Work instruction:
Determine how many lines below include the string "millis". Reply with the number only.

The data:
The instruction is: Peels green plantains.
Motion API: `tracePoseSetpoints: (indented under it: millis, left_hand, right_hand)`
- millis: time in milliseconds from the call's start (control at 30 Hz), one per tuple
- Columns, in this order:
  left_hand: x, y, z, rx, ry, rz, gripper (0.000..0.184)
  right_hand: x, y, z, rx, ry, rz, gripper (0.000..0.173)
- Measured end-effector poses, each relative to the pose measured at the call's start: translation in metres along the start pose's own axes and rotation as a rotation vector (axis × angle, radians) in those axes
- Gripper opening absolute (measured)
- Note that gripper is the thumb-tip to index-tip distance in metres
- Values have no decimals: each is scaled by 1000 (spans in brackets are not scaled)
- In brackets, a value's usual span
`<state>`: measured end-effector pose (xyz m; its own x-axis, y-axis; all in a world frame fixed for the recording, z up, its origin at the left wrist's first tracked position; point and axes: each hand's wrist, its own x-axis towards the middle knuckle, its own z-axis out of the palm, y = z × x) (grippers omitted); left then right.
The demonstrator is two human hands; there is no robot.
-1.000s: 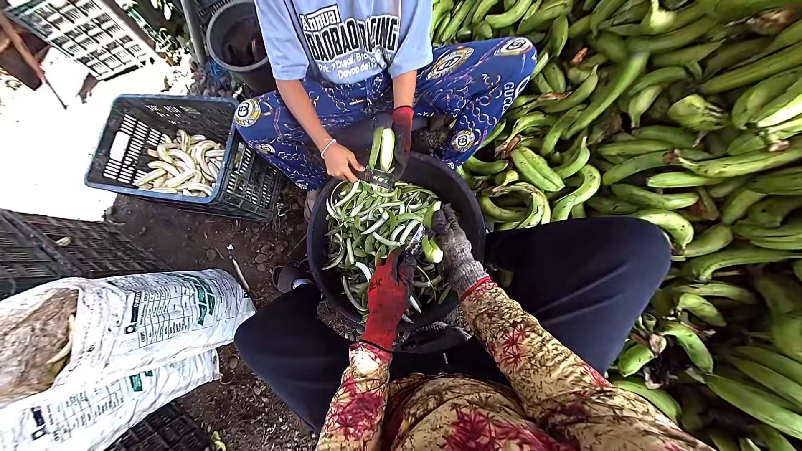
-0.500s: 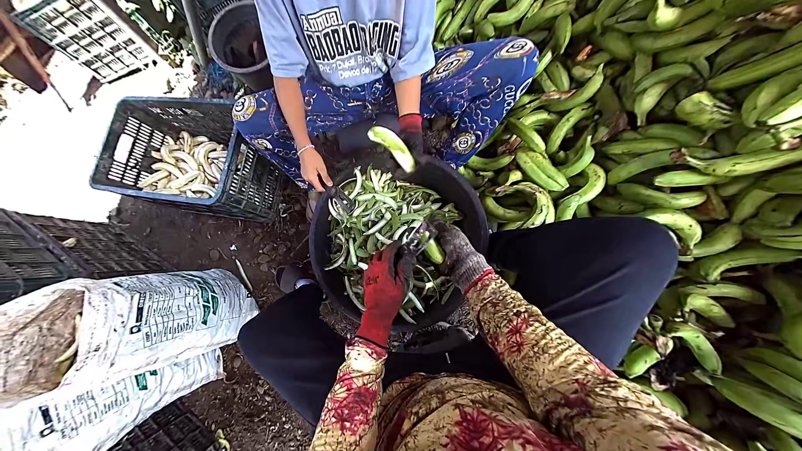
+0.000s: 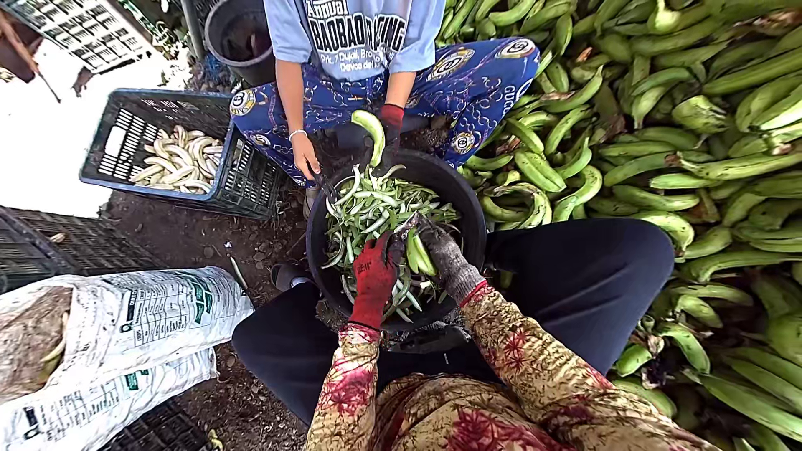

Your response:
2